Stesse difficoltà le ha dovute superare Bruna, 51 anni, anche lei vive nel Mezzogiorno. «Da capofamiglia, impiegata part time, ho dovuto fare i salti mortali racconta - E sono stata tanto aiutata. Ma in uno degli appuntamenti romani per i controlli, ricordo che proprio non riuscivo a far tornare i conti. Allora, un giorno ho preso con me il collier d'oro che mi avevano regalato i miei nonni quando mi sono diplomata e mi sono recata in oreficeria. L'ho dato via piangendo. Così ho pagato viaggio, albergo, vitto, taxi, controllo e visita ginecologica. Ho speso tutto e sono rientrata».
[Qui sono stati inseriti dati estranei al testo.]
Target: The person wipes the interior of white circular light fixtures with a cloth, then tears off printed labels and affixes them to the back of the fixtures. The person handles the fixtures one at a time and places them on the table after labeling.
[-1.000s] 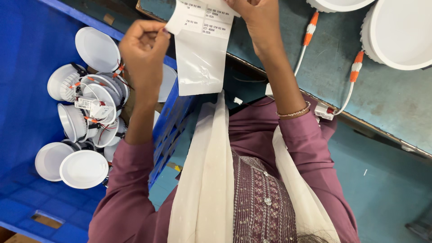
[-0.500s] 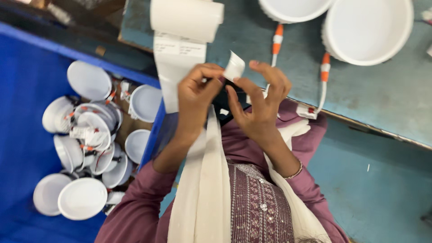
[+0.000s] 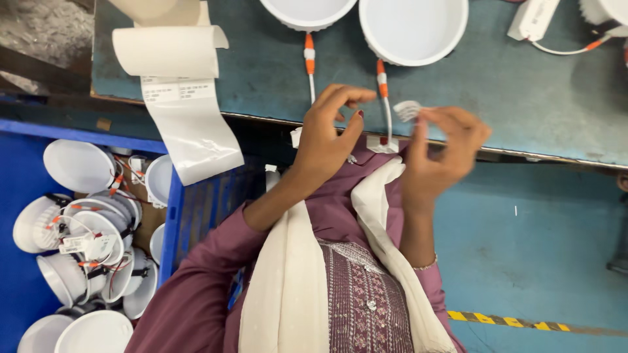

Ma il peso economico delle cure spesso è insopportabile anche per i malati cronici. Teresa Crea vive a Roma e a giugno compirà 72 anni. «Ho lavorato per 42 anni in uno studio notarile ricorda poi mi sono dovuta fermare perché mi sono ammalata: soffro di fibromialgia e ho anche tante altre patologie. Pur avendo l'invalidità, e nonostante sulla ricetta il medico indichi l'urgenza della visita o dell'esame strumentale, devo aspettare mesi e anche un anno. E così, visto che da molti esami dipende poi la mia salute e la qualità della vita, spesso sono costretta a pagare anche duecento euro di tasca mia per un controllo».

LE RINUNCE

Le visite da fare ogni mese sono tante, e le rinunce sempre più numerose. «Alcuni farmaci che servono per calmare il dolore spiega amareggiata costano 54 euro e non sono rimborsabili. Ormai evito di comprarli e cerco di sopportare il dolore. Per riuscire a far fronte a tutte le spese, mio marito ha pure ceduto il quinto della pensione. Ma la cosa che più mi addolora è che con quel prestito mi sarebbe piaciuto dare una mano ai miei figli. E invece non bastano neanche per curare me».